## Stored data
____
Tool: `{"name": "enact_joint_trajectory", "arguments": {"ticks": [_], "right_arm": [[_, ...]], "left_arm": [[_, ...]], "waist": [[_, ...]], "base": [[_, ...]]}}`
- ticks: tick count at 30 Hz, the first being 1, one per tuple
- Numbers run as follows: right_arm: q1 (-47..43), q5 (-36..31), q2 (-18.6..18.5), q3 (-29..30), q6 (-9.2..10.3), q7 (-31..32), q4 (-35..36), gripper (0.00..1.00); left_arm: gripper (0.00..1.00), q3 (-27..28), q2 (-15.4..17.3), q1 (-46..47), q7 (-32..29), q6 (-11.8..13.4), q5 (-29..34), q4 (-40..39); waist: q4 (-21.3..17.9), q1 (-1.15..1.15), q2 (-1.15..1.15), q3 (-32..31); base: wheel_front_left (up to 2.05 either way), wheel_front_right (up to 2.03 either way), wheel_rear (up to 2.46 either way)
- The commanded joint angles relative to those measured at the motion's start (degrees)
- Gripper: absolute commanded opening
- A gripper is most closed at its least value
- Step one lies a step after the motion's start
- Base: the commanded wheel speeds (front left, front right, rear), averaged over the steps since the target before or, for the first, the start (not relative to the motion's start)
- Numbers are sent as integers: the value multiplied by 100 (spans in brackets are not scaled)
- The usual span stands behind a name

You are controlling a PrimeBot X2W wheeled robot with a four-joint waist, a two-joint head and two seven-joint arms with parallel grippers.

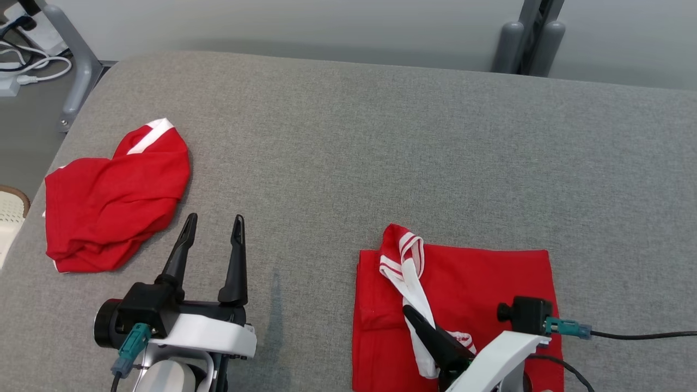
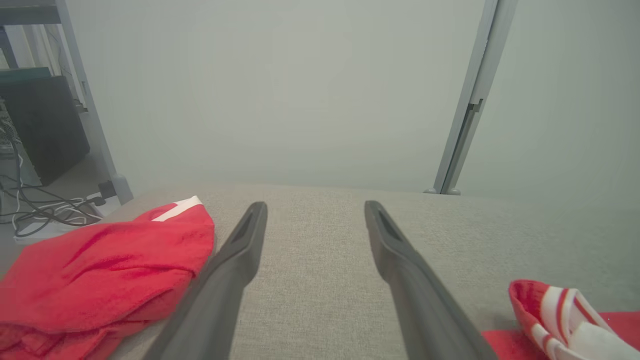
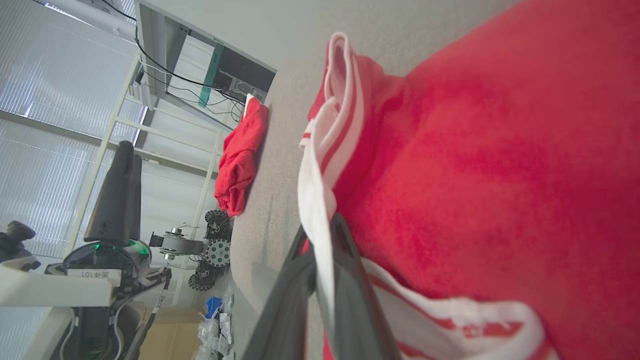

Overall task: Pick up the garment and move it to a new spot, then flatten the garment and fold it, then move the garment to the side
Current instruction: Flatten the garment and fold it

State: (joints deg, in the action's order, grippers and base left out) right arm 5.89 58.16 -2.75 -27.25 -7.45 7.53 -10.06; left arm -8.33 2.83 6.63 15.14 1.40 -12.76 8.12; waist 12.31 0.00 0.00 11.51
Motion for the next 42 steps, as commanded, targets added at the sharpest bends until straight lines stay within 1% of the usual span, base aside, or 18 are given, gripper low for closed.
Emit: {"name": "enact_joint_trajectory", "arguments": {"ticks": [1,3,4,5,13,19,24,28,31,32,33,35,39,42], "right_arm": [[94,-8,-33,-1,-7,-54,-78,0],[121,18,-33,10,-6,-70,-199,0],[136,84,-32,-7,-6,-51,-254,27],[128,235,-32,-40,-6,32,-302,100],[287,538,-33,-295,-7,-85,-178,100],[352,681,-38,-520,-7,9,2,100],[409,526,-36,-648,-7,92,276,100],[490,375,-35,-514,-7,198,669,100],[598,510,-43,-65,-6,232,889,100],[669,421,-42,144,-6,235,904,100],[829,111,-39,528,-6,250,965,100],[949,-208,-40,952,-6,181,1063,100],[1159,-1252,-265,1476,-6,-104,1327,100],[1208,-2048,-568,1713,-6,-426,1506,100]], "left_arm": [[100,-14,17,107,7,26,-34,8],[100,-41,20,106,6,29,-35,24],[100,-53,19,105,7,33,-36,29],[100,-62,18,104,7,39,-38,36],[100,-109,18,95,6,60,-29,91],[100,-105,18,55,6,59,-8,140],[100,-41,18,-40,7,61,49,159],[100,38,18,-128,6,72,93,136],[100,74,18,-141,7,31,136,118],[100,86,19,-156,6,27,149,117],[100,105,18,-194,7,30,165,113],[100,124,18,-231,7,22,178,95],[100,138,18,-267,6,-10,220,53],[100,140,19,-312,6,-21,226,3]], "waist": [[26,0,0,14],[48,0,0,20],[56,0,0,20],[63,0,0,17],[75,0,0,-32],[66,0,0,-144],[24,0,0,-283],[-60,0,0,-388],[-135,0,0,-468],[-160,0,0,-495],[-207,0,0,-547],[-252,0,0,-592],[-336,0,0,-682],[-388,0,0,-736]], "base": [[0,0,0],[0,0,0],[0,0,0],[0,0,0],[0,0,0],[0,0,0],[0,0,0],[0,0,0],[0,0,0],[0,0,0],[0,0,0],[0,0,0],[0,0,0],[0,0,0]]}}
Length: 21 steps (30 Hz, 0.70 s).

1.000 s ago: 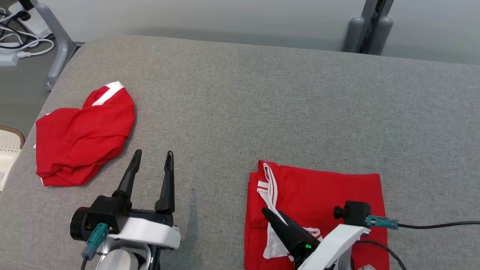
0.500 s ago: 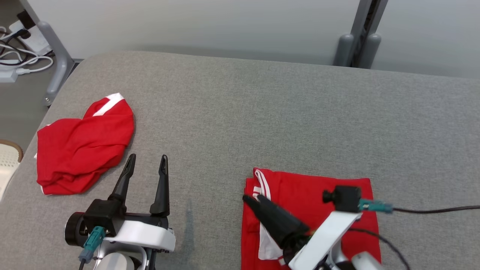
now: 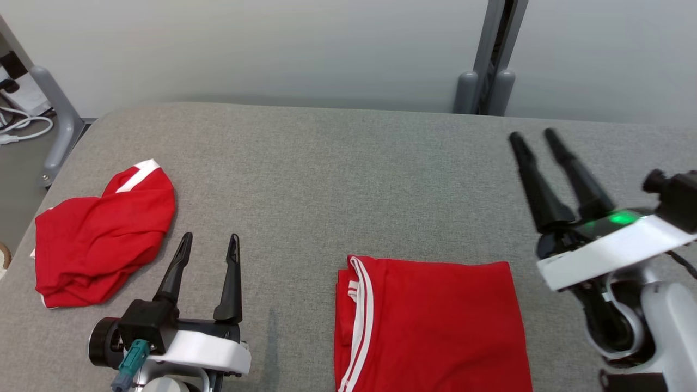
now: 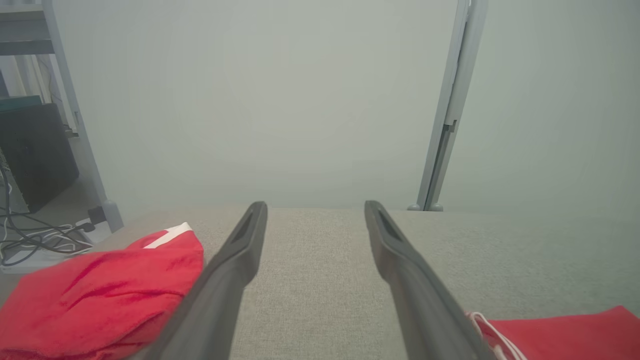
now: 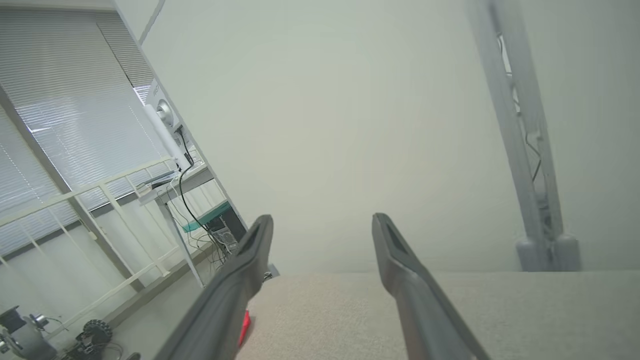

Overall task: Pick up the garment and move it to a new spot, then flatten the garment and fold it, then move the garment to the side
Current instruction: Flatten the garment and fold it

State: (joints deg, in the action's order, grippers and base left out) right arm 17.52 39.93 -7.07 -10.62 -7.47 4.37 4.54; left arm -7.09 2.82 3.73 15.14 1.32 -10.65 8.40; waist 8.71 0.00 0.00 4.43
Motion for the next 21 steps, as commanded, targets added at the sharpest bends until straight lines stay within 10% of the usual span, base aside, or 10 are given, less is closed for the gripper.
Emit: {"name": "enact_joint_trajectory", "arguments": {"ticks": [1,9,21], "right_arm": [[28,-566,-300,71,-5,-239,90,100],[-456,-2397,-879,302,-4,-1320,-170,100],[-1451,-3024,-189,892,-3,-1872,-1059,100]], "left_arm": [[100,12,20,-42,7,-25,21,-47],[100,-33,16,-141,7,-21,9,-255],[100,-294,20,-456,6,36,-83,-387]], "waist": [[-46,0,0,-48],[-178,0,0,-140],[-391,0,0,-189]], "base": [[0,0,0],[0,0,0],[0,0,0]]}}
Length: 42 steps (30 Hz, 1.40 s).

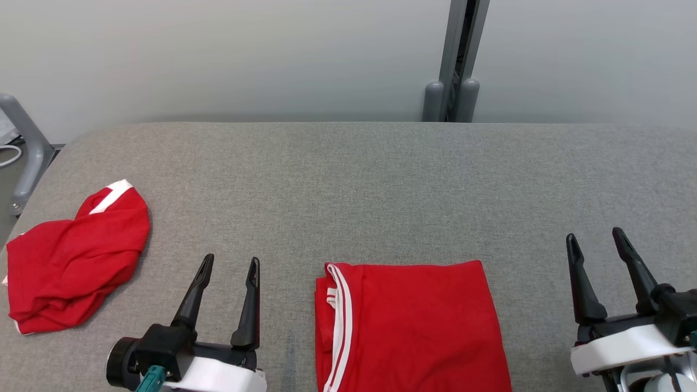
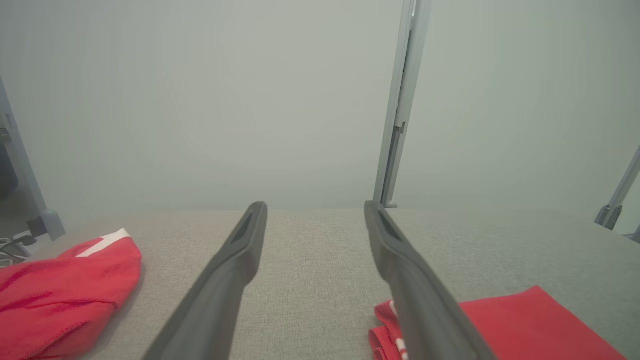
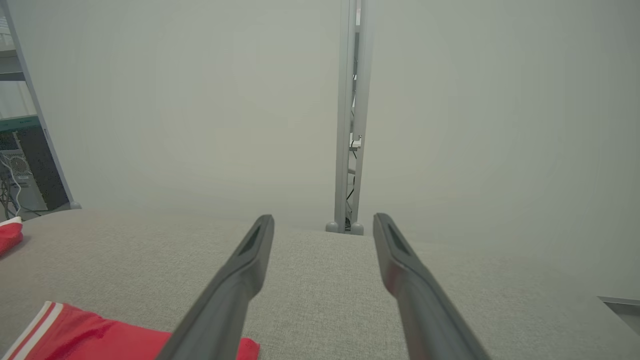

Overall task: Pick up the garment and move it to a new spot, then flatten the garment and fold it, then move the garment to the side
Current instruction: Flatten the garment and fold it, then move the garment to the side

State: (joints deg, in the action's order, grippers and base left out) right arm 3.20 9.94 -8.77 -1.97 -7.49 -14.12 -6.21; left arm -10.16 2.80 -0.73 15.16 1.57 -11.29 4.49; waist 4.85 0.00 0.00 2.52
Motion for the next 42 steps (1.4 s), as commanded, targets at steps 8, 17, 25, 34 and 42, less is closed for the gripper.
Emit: {"name": "enact_joint_trajectory", "arguments": {"ticks": [8,17,25,34,42], "right_arm": [[-77,107,151,15,-1,-79,-489,100],[1,219,140,-37,-1,-105,-710,100],[50,331,101,-127,-1,-114,-821,100],[30,802,20,-564,-1,111,-954,100],[88,961,-126,-642,-1,86,-1021,100]], "left_arm": [[100,-56,23,-64,5,37,44,17],[100,-48,22,-83,6,57,2,-76],[100,-65,22,-39,5,29,-4,-25],[100,-122,22,0,5,-3,12,47],[100,-131,22,61,5,-8,34,62]], "waist": [[-65,0,0,15],[-57,0,0,23],[-28,0,0,50],[15,0,0,101],[71,0,0,193]], "base": [[0,0,0],[0,0,0],[0,0,0],[0,0,0],[0,0,0]]}}
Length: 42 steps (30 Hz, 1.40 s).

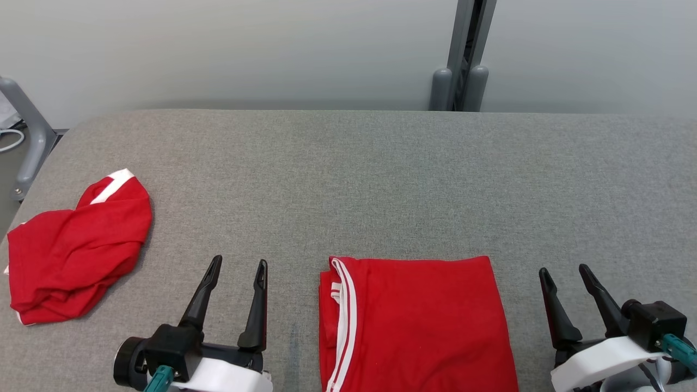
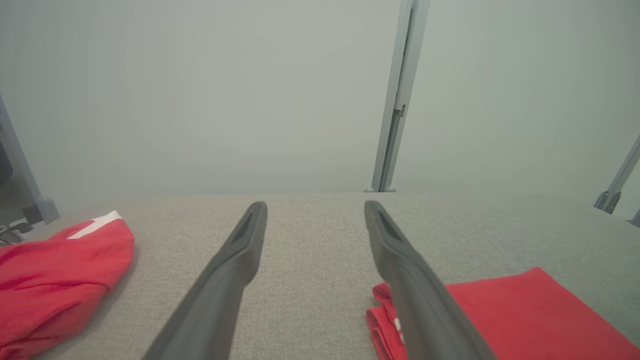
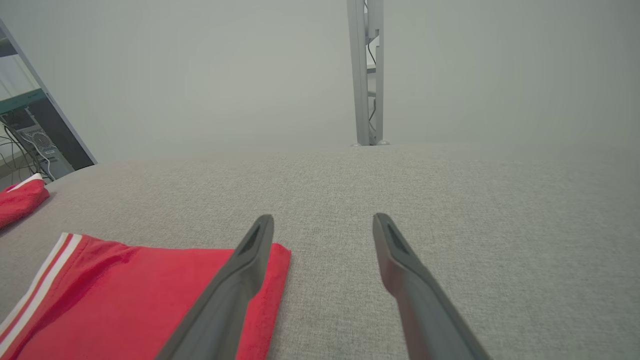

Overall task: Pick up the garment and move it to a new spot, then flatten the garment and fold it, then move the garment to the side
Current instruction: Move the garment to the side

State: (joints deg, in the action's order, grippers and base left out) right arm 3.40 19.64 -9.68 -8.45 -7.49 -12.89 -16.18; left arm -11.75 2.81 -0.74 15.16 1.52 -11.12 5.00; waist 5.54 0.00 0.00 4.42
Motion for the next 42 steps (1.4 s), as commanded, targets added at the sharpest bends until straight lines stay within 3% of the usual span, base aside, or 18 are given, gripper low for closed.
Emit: {"name": "enact_joint_trajectory", "arguments": {"ticks": [1,21,33,42], "right_arm": [[72,-13,-44,11,-1,-46,-27,100],[78,-90,39,22,-1,-156,-103,100],[58,1020,26,-873,-1,911,-361,100],[210,1174,199,-1019,-1,1418,-652,100]], "left_arm": [[100,34,21,64,5,-7,22,12],[100,-119,21,30,4,41,10,168],[100,-159,22,206,4,-18,56,174],[100,-165,21,376,4,-43,118,202]], "waist": [[4,0,0,6],[30,0,0,-52],[171,0,0,253],[341,0,0,550]], "base": [[0,0,0],[0,0,0],[0,0,0],[0,0,0]]}}
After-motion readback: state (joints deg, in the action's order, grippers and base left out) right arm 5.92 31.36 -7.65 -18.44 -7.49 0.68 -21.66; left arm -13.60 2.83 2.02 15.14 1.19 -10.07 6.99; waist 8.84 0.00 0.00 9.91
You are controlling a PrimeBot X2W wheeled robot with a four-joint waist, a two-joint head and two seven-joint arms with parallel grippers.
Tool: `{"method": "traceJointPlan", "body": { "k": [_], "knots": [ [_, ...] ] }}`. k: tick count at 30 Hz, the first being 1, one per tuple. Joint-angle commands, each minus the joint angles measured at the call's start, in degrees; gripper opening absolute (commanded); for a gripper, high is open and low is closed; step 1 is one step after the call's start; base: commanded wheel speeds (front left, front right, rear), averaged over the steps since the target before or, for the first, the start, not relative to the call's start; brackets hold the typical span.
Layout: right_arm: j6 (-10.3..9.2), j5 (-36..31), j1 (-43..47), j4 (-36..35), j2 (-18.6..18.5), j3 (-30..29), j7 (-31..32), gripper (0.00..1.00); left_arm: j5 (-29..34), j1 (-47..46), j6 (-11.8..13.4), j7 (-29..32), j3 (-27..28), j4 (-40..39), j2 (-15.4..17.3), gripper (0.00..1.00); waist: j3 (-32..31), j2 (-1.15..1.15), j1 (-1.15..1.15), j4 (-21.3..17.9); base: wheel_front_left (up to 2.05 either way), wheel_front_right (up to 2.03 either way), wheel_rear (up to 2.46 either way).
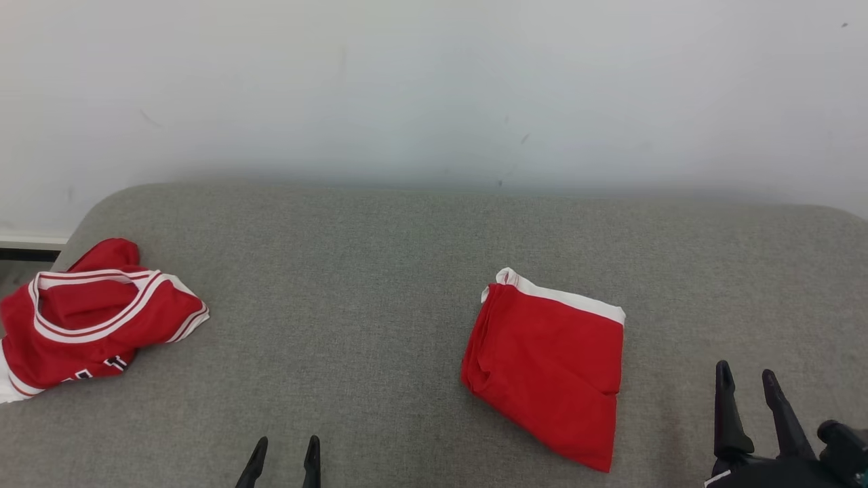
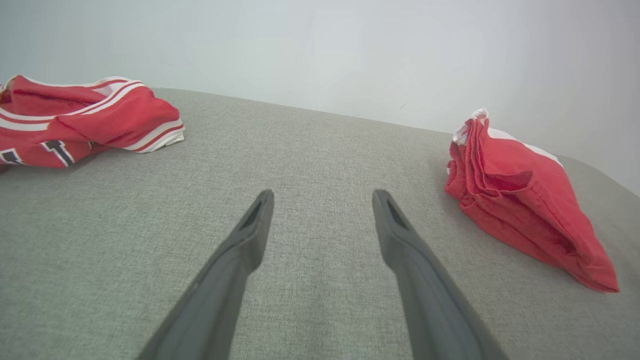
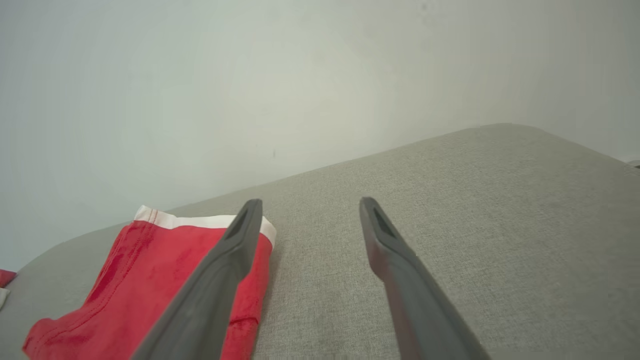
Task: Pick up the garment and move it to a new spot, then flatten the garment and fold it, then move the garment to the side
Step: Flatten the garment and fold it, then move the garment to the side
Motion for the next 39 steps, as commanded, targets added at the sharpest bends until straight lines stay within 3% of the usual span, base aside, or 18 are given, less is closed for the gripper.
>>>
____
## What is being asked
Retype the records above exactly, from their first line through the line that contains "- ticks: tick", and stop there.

## Written response
Tool: `{"name": "enact_joint_trajectory", "arguments": {"ticks": [_], "right_arm": [[_, ...]], "left_arm": [[_, ...]], "waist": [[_, ...]], "base": [[_, ...]]}}`
- ticks: tick count at 30 Hz, the first being 1, one per tuple

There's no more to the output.